The No Use for Grief Sand Snake deck would indeed be a Shagga deck. Many people delve into the "Shagga" realm on purpose - either with "fun" or "combo" decks - when they want something a bit lighter than high competition.

Shagga, the playstyle is a lot of fun. Shagga the mindset is a little difficult to watch. By "mindset," I mean the guy who thinks his fun, combo decks are competitive because they can clear the board in one move - even though that move only falls into place 1 time out of 50. It's the possibility of the mindset that ends up getting Shagga a lot of flack when, in fact, it's a perfectly good way of approaching the game.
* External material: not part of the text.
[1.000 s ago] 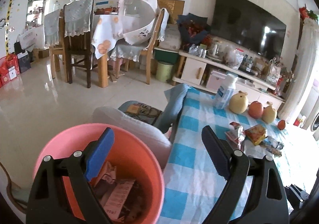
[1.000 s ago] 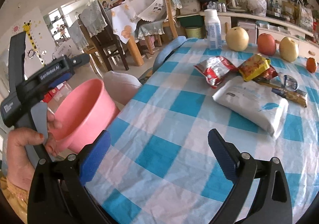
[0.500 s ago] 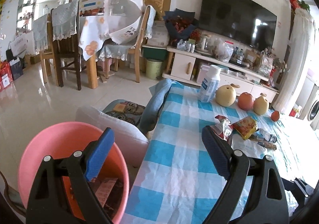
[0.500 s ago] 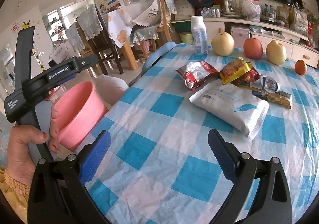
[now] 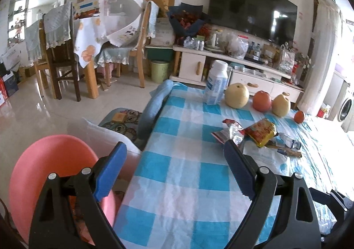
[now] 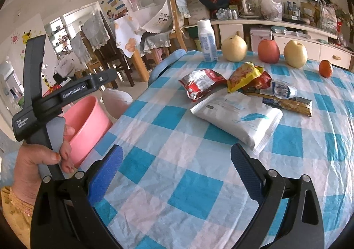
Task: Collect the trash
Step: 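Move both tools back over the table toward the remaining snacks, then grasp the red-white Tek Tok snack bag with the left gripper while the right gripper reaches the dark snack bar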
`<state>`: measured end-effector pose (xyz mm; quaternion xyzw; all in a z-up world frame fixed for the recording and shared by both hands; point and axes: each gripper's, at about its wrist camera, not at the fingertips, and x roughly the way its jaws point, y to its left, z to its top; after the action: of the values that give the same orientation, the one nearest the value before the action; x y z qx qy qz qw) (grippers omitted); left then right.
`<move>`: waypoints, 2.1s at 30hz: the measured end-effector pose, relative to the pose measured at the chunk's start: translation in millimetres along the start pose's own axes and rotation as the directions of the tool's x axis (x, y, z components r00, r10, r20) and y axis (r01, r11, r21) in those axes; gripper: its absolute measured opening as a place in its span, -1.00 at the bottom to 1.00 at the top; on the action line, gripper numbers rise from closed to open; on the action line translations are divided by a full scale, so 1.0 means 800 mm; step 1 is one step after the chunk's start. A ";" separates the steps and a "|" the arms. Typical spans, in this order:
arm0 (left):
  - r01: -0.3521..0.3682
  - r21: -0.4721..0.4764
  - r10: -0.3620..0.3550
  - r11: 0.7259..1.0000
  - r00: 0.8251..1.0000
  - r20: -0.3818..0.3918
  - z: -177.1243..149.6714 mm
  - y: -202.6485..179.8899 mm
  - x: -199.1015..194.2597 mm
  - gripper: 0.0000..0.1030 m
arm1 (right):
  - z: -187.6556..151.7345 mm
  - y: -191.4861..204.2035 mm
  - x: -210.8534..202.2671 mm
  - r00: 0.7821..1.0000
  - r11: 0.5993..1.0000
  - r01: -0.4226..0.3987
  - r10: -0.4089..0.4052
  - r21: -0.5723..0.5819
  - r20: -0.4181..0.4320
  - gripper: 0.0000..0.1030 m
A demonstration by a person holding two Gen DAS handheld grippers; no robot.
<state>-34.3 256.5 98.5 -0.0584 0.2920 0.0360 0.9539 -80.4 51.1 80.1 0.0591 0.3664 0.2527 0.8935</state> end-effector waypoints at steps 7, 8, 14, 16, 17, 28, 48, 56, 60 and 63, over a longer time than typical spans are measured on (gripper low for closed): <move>0.019 0.021 -0.018 1.000 1.000 -0.021 -0.003 -0.024 0.009 0.75 | 0.003 -0.024 -0.016 1.000 1.000 0.010 -0.010 0.011 0.019 0.88; 0.021 0.025 -0.020 0.999 1.000 -0.022 -0.003 -0.028 0.010 0.75 | 0.003 -0.026 -0.017 1.000 1.000 0.012 -0.012 0.015 0.019 0.88; 0.035 0.059 -0.033 0.998 0.999 -0.039 -0.006 -0.053 0.019 0.75 | 0.007 -0.055 -0.028 0.999 0.999 0.030 -0.031 0.044 0.025 0.88; 0.037 0.080 -0.034 0.996 0.998 -0.043 -0.007 -0.063 0.023 0.75 | 0.009 -0.064 -0.030 0.999 0.998 0.039 -0.040 0.057 0.026 0.88; 0.037 0.097 -0.033 0.995 0.998 -0.044 -0.007 -0.069 0.026 0.75 | 0.010 -0.071 -0.032 0.999 0.997 0.044 -0.046 0.070 0.027 0.88; 0.107 0.341 -0.079 0.934 0.992 -0.095 -0.008 -0.134 0.086 0.74 | 0.032 -0.152 -0.024 0.993 0.980 0.109 -0.113 0.167 0.013 0.88; 0.175 0.390 -0.074 0.904 0.963 -0.260 0.013 -0.153 0.209 0.74 | 0.066 -0.261 0.048 0.994 0.974 0.091 -0.075 0.208 -0.084 0.88; 0.196 0.369 -0.089 0.909 0.953 -0.289 0.011 -0.158 0.229 0.41 | 0.075 -0.271 0.079 0.988 0.991 0.087 -0.073 0.103 -0.135 0.88; 0.184 0.374 -0.075 0.909 0.955 -0.287 0.008 -0.161 0.229 0.27 | 0.076 -0.256 0.088 0.985 0.998 0.057 -0.052 0.023 -0.162 0.88; 0.183 0.372 -0.074 0.910 0.954 -0.289 0.008 -0.162 0.227 0.26 | 0.073 -0.238 0.086 0.979 0.999 0.017 -0.022 -0.031 -0.201 0.88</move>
<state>132.6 135.1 13.3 0.1113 0.4152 -0.0954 0.8979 78.9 -75.0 24.2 0.0166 0.4519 0.2540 0.8550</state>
I've got some Shagga in me. Heck, I played the Septon deck and the "Viserys Targaryen, pawn of the Asshai" decks at competitive events back in the day.

Just to further my curiosity about this mystical back-in-the-day lore a bit more; what did the Viserys/Asshai deck do?

I remember seeing a few mumblings about how the Septon deck managed to pull of some baffling combo wins in times gone by, but the Vishai/Asserys deck isn't one that I've heard of before.

Additional question: Can the second (Viper) trigger of No Use for Grief put duplicates of unique Sand Viper characters into play ?

I would say so, but want to make sure.

LoneWanderer said:

I remember seeing a few mumblings about how the Septon deck managed to pull of some baffling combo wins in times gone by, but the Vishai/Asserys deck isn't one that I've heard of before.

The Viserys/Asshai deck included a Viserys that said "when a character comes into play, Viserys claims 1 power; discard Viserys if he has 4 or more power" and a Baratheon event that put all characters into play from the dead pile. Use a whole bunch of low-cost Asshai characters to flood the board, kill them (Valar, for example), then play the event when there are anywhere from 10-15 weenies in your dead pile. Viserys claims power for each (even after the 4th, when he is moribund).

AegonTargaryen said:

Additional question: Can the second (Viper) trigger of No Use for Grief put duplicates of unique Sand Viper characters into play ?

I would say so, but want to make sure.